A Visit To The Party Table

Yesterday I e-mailed the syllabus for the classes that I will begin teaching on July 25 for evaluation. Sending them made me think about teachers who impacted my life. The Lord has given me the opportunity to be taught by great men and women of God. But one professor from Bible College stands out in my mind. If my teaching style can closely resemble that of any teacher I have ever had it will definitely imitate his.

He was a passionate teacher who showed great amounts of emotion while teaching. He was also one of the colleges most demanding professors. The exams in his classes where one of the few that could not be passed by frantically studying for a few nights. To get a good grade you literally would have to think through a book of the Bible, and sometimes more than one! But what makes him so special to me is something he didn't do in class.

It was during my Sophomore year in college when I took his class. I had a lot of friends, and enjoyed spending time with them every day. So every day we would all spend about an hour eating lunch. Actually we were some of the first ones to get there, and the last to be thrown out. Very little of that time was spent actually eating of course. We would tell stories, laugh at stupid jokes, and just have a good time. Not surprisingly we were very loud while this was going on. After a few weeks our lunch table became what was known as “the party table”.

Normally the professors would eat with other faculty and staff. That was why I was so surprised when the passionate demanding professor walked towards the party table. I was shocked when he asked if he could sit down and eat lunch with us. No professor had ever done that before!
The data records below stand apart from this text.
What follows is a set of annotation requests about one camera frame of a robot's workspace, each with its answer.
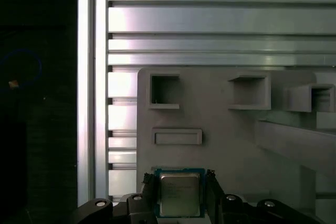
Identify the CPU with silver top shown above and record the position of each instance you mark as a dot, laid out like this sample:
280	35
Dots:
178	192

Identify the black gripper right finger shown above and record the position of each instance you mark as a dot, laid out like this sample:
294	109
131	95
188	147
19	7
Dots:
228	211

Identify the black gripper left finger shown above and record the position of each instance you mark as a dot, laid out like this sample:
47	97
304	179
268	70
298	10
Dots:
136	208

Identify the grey parts rack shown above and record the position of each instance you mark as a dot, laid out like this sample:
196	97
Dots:
223	142
We let him sit down, and before long he was laughing at our jokes and sharing his own stories. In the weeks that passed I noticed that he almost always sat with the students. Before long students actually started coming to him when they needed advice. A lot of his lunches turned into counseling sessions. But that didn't seem to matter to him.

When my class graduated we asked him to give the commencement address. We did it because he was not just a professor, but a close friend. He took a risk and became actively involved in our lives. And by doing that he became a mentor instead of a professor. God has given me an incredible opportunity to teach doctrinal truth to Australian nationals. And I am looking forward to teaching them how to practically apply those truths. But I am praying that God would allow me to do more than just that. I want to find, and minister to the needs of their hearts. For what good is it to fill a mind with doctrine while the heart is broken?